Task objective =>
Keep only the lines of the data below that contain "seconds", and copy them.
Top of Data section
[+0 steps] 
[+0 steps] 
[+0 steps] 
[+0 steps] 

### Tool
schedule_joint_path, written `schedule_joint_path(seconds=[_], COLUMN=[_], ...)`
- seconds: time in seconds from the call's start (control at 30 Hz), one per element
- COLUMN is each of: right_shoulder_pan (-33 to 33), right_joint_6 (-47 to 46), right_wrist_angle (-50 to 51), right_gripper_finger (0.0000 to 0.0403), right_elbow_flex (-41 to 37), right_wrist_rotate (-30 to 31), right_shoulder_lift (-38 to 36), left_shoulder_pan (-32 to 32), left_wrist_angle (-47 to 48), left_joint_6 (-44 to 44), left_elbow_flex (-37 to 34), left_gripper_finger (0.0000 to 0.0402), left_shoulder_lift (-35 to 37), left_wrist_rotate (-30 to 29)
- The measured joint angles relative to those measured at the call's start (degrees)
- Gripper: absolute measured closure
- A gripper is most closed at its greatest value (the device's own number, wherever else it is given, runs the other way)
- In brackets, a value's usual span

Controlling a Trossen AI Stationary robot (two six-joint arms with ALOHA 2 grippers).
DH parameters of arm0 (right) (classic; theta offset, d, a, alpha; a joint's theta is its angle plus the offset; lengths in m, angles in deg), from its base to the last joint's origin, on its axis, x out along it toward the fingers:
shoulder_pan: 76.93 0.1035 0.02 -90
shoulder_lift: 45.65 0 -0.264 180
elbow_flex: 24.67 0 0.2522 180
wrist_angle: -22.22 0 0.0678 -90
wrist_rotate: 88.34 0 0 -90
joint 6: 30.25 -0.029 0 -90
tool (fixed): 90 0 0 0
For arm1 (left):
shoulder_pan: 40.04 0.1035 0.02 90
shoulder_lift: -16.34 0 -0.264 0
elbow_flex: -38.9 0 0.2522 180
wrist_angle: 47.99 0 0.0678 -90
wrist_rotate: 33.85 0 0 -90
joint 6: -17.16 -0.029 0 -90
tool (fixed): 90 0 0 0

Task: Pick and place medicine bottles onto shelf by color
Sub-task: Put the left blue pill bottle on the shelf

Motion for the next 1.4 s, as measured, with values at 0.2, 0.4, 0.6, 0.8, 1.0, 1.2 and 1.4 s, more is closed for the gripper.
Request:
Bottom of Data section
Reply =>
schedule_joint_path, written `schedule_joint_path(seconds=[_], COLUMN=[_], ...)`
- seconds: time in seconds from the call's start (control at 30 Hz), one per element

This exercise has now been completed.